# Acceder au disque dur de la Freebox depuis Plex?



## mat64 (30 Avril 2018)

Bonjour à tous 
Bientôt possesseur d'une Apple TV 4k, j'ai une question concernant la lecture de fichiers videos depuis un appareil externe.
Je dispose d'une Freebox Revolution avec pas mal de films stockés sur le disque dur de la freebox. 
Est il possible de pouvoir lire ces médias sur l'Apple TV, via l'aplication Plex ou Infuse? Ou une autre application?


----------



## LaJague (30 Avril 2018)

Plex ça m’étonnerait il faut un plex server qui ne peut s’installer sur FB


----------



## mat64 (30 Avril 2018)

Et puis je accéder aux films stockés sur mon iMac? (Plex est installé dessus)


----------



## Preatorien (1 Mai 2018)

Bonjour,
Si vous avez plex server sur votre iMac, vous aurez accès à vos fichiers vidéos et audio sur l’app plex de aTV.

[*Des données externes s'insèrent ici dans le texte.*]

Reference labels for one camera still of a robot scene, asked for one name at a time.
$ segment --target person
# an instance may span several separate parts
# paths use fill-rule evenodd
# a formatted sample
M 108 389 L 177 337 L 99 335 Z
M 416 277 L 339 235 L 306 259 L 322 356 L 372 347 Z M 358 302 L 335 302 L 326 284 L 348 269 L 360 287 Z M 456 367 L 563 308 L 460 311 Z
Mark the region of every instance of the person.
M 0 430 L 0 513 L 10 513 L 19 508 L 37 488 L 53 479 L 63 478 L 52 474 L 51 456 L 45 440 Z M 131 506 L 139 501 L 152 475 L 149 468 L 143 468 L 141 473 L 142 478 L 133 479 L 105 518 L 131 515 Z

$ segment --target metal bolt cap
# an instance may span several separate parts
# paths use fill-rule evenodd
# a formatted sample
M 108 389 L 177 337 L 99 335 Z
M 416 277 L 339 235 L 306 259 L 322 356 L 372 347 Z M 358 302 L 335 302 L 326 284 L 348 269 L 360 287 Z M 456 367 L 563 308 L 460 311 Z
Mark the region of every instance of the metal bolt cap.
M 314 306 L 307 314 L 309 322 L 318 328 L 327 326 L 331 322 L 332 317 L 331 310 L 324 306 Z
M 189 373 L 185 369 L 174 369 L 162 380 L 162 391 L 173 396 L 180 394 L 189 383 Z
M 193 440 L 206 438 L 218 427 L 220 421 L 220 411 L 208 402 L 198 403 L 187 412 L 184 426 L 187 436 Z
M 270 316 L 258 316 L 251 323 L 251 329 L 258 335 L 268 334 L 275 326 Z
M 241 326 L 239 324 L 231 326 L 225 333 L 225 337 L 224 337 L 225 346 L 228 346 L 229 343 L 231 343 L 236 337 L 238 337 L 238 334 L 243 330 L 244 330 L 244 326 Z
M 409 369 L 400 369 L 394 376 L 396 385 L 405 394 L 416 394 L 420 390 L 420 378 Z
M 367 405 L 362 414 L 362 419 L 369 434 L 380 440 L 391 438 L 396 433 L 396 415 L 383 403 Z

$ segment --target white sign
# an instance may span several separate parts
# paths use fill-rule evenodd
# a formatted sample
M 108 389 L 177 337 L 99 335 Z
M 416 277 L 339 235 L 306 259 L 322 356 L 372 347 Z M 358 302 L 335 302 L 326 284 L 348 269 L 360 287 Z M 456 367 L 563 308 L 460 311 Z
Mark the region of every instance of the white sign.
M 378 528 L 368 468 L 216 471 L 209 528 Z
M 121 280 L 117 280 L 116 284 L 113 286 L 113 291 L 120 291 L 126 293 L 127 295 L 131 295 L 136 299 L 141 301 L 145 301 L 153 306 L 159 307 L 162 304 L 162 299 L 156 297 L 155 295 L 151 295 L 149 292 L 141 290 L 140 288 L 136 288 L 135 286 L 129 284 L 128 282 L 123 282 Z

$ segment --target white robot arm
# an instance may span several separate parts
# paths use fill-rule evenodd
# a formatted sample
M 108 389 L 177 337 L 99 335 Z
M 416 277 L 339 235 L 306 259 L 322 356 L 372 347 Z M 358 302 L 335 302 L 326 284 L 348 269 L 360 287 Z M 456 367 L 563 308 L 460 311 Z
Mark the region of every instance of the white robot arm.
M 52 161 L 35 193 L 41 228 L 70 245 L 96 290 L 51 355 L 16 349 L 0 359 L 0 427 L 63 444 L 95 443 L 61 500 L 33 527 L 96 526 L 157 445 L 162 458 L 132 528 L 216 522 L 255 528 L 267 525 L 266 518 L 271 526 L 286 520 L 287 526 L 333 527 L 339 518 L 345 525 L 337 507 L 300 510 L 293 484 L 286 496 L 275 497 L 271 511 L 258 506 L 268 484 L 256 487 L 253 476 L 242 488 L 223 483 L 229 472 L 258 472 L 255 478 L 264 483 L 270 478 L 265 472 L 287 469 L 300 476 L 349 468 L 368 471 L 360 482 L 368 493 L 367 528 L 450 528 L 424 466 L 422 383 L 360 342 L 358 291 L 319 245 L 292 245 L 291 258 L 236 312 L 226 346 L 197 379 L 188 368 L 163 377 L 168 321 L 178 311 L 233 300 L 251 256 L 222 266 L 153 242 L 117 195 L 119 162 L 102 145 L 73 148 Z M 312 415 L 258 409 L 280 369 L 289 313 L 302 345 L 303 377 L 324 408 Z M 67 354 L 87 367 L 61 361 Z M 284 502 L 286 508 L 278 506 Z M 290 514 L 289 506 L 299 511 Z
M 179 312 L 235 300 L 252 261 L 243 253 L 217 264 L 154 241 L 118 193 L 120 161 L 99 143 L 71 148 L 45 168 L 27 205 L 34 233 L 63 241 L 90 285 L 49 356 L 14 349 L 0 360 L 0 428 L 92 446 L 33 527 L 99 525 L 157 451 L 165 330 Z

Si vous avez des fichiers sur le disque dur de la freebox ou un disque dur branché sur la freebox vous pouvez avoir accès aux disques via Infuse, VLC ou EasyTV Freebox.
Personnellement je regarde mes vidéos via infuse (DD branché à la freebox). 

Enfin, sachez qu’avec EasyTV freebox vous avez accès au chaînes TNT de la freebox. J’utilise cette application pour regarder la télé car cela permet d’économiser la bande passante. Vous pouvez gérer les enregistrements via l’application, il y a le Time shiffting et autres fonctions.

Bonne découverte de l’aTV!!
Et si vous avez d’autres questions n’hésitez pas!!!

Cordialement


----------



## mat64 (1 Mai 2018)

Preatorien a dit:


> Bonjour,
> Si vous avez plex server sur votre iMac, vous aurez accès à vos fichiers vidéos et audio sur l’app plex de aTV.
> 
> Si vous avez des fichiers sur le disque dur de la freebox ou un disque dur branché sur la freebox vous pouvez avoir accès aux disques via Infuse, VLC ou EasyTV Freebox.
> ...



Merci beaucoup pour votre réponse précise! 
Pour regarder les chaines de la TNT je vais je pense me servir de myCanal qui est inclus dans mon abonnement Freebox. J'avais pensé aussi à Molotov, mais payer pour avoir du 1080p me dérange un peu...
Est ce que Infuse version gratuite suffit pour regarder les vidéos stockées sur le disque dur de la Freebox?


----------



## Preatorien (1 Mai 2018)

mat64 a dit:


> Merci beaucoup pour votre réponse précise!
> Pour regarder les chaines de la TNT je vais je pense me servir de myCanal qui est inclus dans mon abonnement Freebox. J'avais pensé aussi à Molotov, mais payer pour avoir du 1080p me dérange un peu...
> Est ce que Infuse version gratuite suffit pour regarder les vidéos stockées sur le disque dur de la Freebox?



J'utilise aussi myCANAL pour regarder les chaines incluses dans le forfait mais je préfère FreeboxTV car il n'y a pas de latence quand on bascule entre les chaines (voir un post sur le forum qui en parle...). Et je peux enregistrer les programmes ou mettre en pause alors que myCANAL ne le fait pas..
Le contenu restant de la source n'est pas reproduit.